WHAT NEEDS TO BE DONE: Every line below must be reproduced exactly. Copy them all.

Collection entries:
*** Begin section ***
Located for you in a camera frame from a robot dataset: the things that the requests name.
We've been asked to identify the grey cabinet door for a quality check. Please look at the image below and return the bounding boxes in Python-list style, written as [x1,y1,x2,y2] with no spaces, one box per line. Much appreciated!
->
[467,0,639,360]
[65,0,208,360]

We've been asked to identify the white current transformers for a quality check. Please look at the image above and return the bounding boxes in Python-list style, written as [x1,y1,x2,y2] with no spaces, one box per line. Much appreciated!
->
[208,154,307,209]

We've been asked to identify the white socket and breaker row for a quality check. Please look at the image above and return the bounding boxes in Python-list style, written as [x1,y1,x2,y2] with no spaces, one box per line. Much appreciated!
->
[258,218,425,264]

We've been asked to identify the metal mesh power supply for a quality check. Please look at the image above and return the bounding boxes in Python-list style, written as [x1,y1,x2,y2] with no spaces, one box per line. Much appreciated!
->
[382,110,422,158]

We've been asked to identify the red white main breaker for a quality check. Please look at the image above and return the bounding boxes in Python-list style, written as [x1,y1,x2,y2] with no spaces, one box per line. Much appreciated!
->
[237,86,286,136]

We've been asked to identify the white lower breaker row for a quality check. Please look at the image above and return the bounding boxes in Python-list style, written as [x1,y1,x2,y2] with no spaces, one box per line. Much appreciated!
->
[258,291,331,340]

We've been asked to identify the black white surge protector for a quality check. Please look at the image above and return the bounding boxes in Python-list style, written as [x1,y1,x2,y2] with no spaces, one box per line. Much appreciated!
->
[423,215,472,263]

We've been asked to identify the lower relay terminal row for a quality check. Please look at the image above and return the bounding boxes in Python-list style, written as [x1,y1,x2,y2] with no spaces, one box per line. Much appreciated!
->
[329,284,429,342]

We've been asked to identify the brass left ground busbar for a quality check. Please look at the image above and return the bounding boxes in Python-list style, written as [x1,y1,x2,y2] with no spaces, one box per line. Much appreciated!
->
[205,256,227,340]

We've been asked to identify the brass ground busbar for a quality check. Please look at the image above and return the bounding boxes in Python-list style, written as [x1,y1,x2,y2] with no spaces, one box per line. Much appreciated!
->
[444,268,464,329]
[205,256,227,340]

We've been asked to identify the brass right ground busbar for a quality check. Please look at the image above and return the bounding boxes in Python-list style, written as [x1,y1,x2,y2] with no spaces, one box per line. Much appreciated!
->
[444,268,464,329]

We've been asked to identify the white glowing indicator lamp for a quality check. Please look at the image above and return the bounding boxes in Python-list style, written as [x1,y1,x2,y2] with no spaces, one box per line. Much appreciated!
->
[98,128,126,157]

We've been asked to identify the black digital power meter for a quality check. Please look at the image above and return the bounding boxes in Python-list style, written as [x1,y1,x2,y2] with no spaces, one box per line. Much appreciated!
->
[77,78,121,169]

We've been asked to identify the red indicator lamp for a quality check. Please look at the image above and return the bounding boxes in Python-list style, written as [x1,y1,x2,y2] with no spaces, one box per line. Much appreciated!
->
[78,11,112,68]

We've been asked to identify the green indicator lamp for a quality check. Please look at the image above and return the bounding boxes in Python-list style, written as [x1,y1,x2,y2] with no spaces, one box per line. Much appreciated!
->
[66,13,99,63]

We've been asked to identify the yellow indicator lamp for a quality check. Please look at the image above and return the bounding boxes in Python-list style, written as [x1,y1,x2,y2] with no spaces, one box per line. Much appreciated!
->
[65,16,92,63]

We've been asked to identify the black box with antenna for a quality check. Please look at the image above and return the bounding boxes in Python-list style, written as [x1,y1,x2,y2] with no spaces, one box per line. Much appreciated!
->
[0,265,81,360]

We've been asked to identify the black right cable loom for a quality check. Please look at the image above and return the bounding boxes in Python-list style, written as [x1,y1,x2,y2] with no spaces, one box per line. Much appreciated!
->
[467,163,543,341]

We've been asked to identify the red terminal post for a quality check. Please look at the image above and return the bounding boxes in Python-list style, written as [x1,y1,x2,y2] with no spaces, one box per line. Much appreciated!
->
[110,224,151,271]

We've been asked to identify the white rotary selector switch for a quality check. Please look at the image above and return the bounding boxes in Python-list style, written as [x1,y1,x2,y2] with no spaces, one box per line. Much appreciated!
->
*** End section ***
ANSWER AREA:
Located for you in a camera frame from a robot dataset: the things that the requests name.
We've been asked to identify the grey cabinet door for a quality check. Please look at the image below and return the bounding boxes in Python-list style, written as [x1,y1,x2,y2] with no spaces, one box per line. Much appreciated!
->
[467,0,639,360]
[65,0,208,360]

We've been asked to identify the white current transformers for a quality check. Please look at the image above and return the bounding boxes in Python-list style, written as [x1,y1,x2,y2] with no spaces, one box per line. Much appreciated!
->
[208,154,307,209]

We've been asked to identify the white socket and breaker row for a quality check. Please look at the image above and return the bounding boxes in Python-list style, written as [x1,y1,x2,y2] with no spaces, one box per line. Much appreciated!
->
[258,218,425,264]

We've been asked to identify the metal mesh power supply for a quality check. Please look at the image above and return the bounding boxes in Python-list style, written as [x1,y1,x2,y2] with no spaces, one box per line. Much appreciated!
->
[382,110,422,158]

We've been asked to identify the red white main breaker for a quality check. Please look at the image above and return the bounding boxes in Python-list style, written as [x1,y1,x2,y2] with no spaces, one box per line. Much appreciated!
->
[237,86,286,136]

We've been asked to identify the white lower breaker row for a quality check. Please look at the image above and return the bounding boxes in Python-list style, written as [x1,y1,x2,y2] with no spaces, one box per line. Much appreciated!
->
[258,291,331,340]

We've been asked to identify the black white surge protector for a quality check. Please look at the image above and return the bounding boxes in Python-list style, written as [x1,y1,x2,y2] with no spaces, one box per line. Much appreciated!
->
[423,215,472,263]

We've been asked to identify the lower relay terminal row for a quality check. Please look at the image above and return the bounding boxes in Python-list style, written as [x1,y1,x2,y2] with no spaces, one box per line. Much appreciated!
->
[329,284,429,342]

We've been asked to identify the brass left ground busbar for a quality check. Please look at the image above and return the bounding boxes in Python-list style, written as [x1,y1,x2,y2] with no spaces, one box per line. Much appreciated!
->
[205,256,227,340]

We've been asked to identify the brass ground busbar for a quality check. Please look at the image above and return the bounding boxes in Python-list style, written as [x1,y1,x2,y2] with no spaces, one box per line. Much appreciated!
->
[444,268,464,329]
[205,256,227,340]

We've been asked to identify the brass right ground busbar for a quality check. Please look at the image above and return the bounding boxes in Python-list style, written as [x1,y1,x2,y2] with no spaces, one box per line. Much appreciated!
->
[444,268,464,329]

We've been asked to identify the white glowing indicator lamp for a quality check. Please look at the image above and return the bounding boxes in Python-list style, written as [x1,y1,x2,y2] with no spaces, one box per line. Much appreciated!
->
[98,128,126,157]

We've been asked to identify the black digital power meter for a quality check. Please look at the image above and return the bounding boxes in Python-list style, written as [x1,y1,x2,y2] with no spaces, one box per line. Much appreciated!
->
[77,78,121,169]

We've been asked to identify the red indicator lamp for a quality check. Please look at the image above and return the bounding boxes in Python-list style, written as [x1,y1,x2,y2] with no spaces, one box per line. Much appreciated!
->
[78,11,112,68]

We've been asked to identify the green indicator lamp for a quality check. Please look at the image above and return the bounding boxes in Python-list style, written as [x1,y1,x2,y2] with no spaces, one box per line. Much appreciated!
->
[66,13,99,63]

We've been asked to identify the yellow indicator lamp for a quality check. Please look at the image above and return the bounding boxes in Python-list style, written as [x1,y1,x2,y2] with no spaces, one box per line. Much appreciated!
->
[65,16,92,63]

We've been asked to identify the black box with antenna for a quality check. Please look at the image above and return the bounding boxes in Python-list style, written as [x1,y1,x2,y2] with no spaces, one box per line. Much appreciated!
->
[0,265,81,360]

We've been asked to identify the black right cable loom for a quality check. Please look at the image above and return the bounding boxes in Python-list style, written as [x1,y1,x2,y2] with no spaces, one box per line. Much appreciated!
->
[467,163,543,341]

We've been asked to identify the red terminal post for a quality check. Please look at the image above and return the bounding boxes in Python-list style, written as [x1,y1,x2,y2] with no spaces, one box per line. Much appreciated!
->
[110,224,151,271]

We've been asked to identify the white rotary selector switch for a quality check. Please look at the image above and return the bounding boxes in Python-list style, written as [x1,y1,x2,y2] with no spaces, one box per line. Much appreciated!
->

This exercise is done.